Aim of the task -> Whenever "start" appears in a line, please copy that line from the data.

### Information shown

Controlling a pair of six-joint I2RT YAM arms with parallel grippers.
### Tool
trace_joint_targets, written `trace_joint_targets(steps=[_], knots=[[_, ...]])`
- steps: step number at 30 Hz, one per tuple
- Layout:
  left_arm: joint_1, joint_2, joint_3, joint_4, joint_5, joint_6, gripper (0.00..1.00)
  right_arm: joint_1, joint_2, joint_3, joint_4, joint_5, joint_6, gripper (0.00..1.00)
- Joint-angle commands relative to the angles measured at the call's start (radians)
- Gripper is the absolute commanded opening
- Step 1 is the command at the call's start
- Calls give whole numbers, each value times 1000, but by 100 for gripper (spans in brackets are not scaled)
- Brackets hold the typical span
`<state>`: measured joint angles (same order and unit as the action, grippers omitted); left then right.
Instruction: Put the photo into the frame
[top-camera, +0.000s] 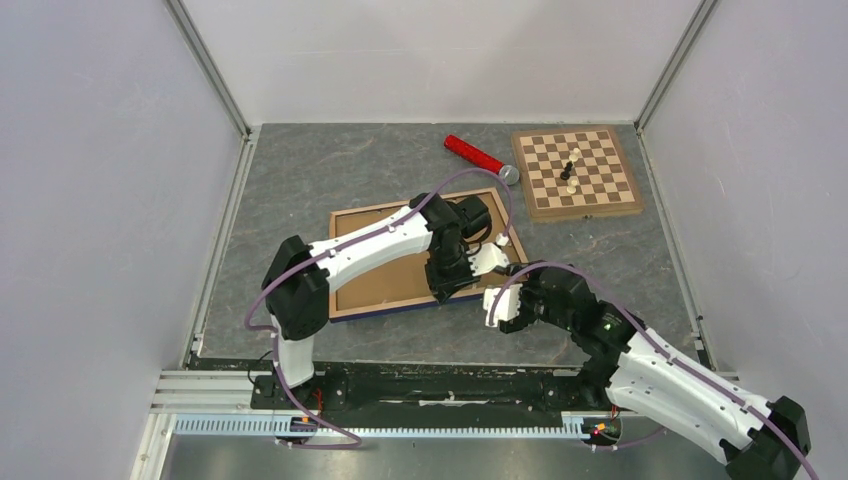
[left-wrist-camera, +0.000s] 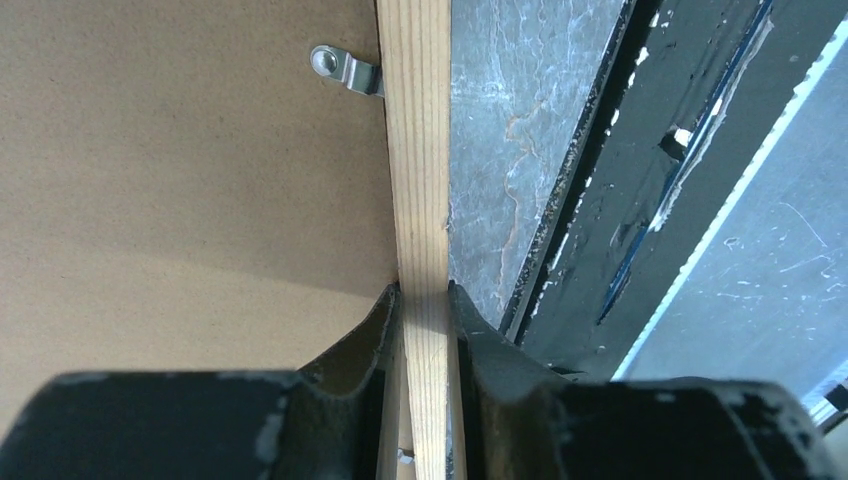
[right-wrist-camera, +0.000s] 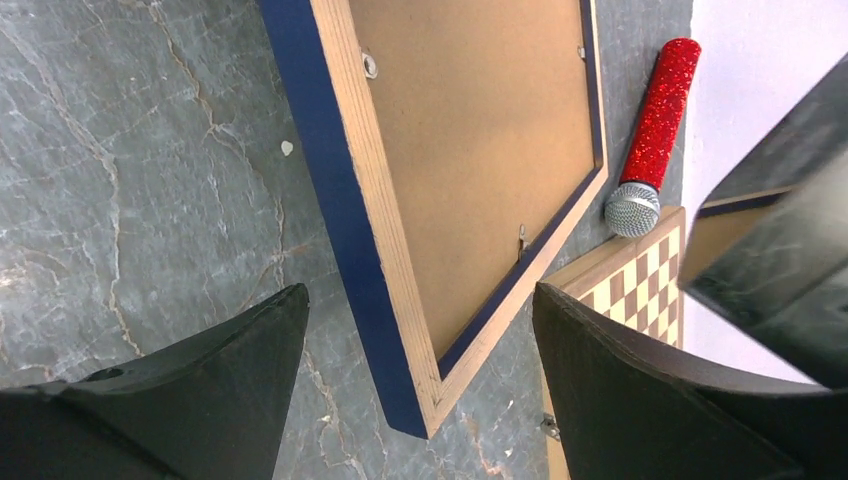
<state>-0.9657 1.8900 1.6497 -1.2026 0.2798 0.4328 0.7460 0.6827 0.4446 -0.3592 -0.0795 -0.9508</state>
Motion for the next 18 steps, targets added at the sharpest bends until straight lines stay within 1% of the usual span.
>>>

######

Expected output ->
- Joint-angle commands relative to the angles measured at the call's start (radians)
- Step 1 is the command at the call's start

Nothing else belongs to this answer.